Status: Outline. Body fills in Week 2. Voice: principal-level, BFSI-threaded, Apic-calibrated.

What this file is. The four-stage motion that moves a regulated customer from first-call to production-deployment, with the architect's role at each stage and the gates between them.

What this file is NOT. A sales pipeline. Not a project-management Gantt. The architect's view of the path.


The four stages

Discovery ──► Eval Design ──► POC (eval-gated) ──► Production (rollout-gated)

The gates between stages are the load-bearing part.
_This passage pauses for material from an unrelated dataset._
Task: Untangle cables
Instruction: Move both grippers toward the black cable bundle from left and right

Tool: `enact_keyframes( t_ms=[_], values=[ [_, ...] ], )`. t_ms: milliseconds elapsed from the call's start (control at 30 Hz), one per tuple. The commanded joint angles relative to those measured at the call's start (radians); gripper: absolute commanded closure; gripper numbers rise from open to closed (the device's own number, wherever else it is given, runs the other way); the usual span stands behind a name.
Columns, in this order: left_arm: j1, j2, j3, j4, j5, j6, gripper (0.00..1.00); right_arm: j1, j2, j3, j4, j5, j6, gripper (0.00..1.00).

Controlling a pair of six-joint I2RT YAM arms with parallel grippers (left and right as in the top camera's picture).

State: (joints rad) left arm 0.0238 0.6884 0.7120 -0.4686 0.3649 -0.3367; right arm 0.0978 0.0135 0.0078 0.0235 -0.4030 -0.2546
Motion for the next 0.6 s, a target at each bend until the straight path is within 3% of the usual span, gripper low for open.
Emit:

Each gate is evidence, not approval.


Stage 1 — Discovery (covered in Note 01)

  • Output: a 1-page problem definition + constraint list, signed by both sides.
  • Gate to next stage: the architect can write the eval kickoff brief without further customer input.

Stage 2 — Eval Design

  • Output: the eval framework — task definitions, golden answers, rubrics, acceptance thresholds, regression gates.
  • Architect's role: lead the eval design with the customer's domain experts. The customer brings the answer key.
  • Gate to next stage: the eval framework is runnable against any candidate model with a deterministic score.
  • Why eval before POC: without evals, the POC has no go/no-go criterion. POCs without evals turn into demos that "feel good" then stall in production review. → See Module 06.

Stage 3 — POC

  • Output: a runnable system that hits the eval framework on the agreed acceptance threshold.
  • Architect's role: scope tight, scope reversible, scope eval-gated.
  • Gate to next stage: acceptance threshold met and CISO-readable risk posture documented.
  • POC anti-pattern: demo-driven scope. If the POC is shaped by what looks impressive, not by what passes evals, it will fail production review.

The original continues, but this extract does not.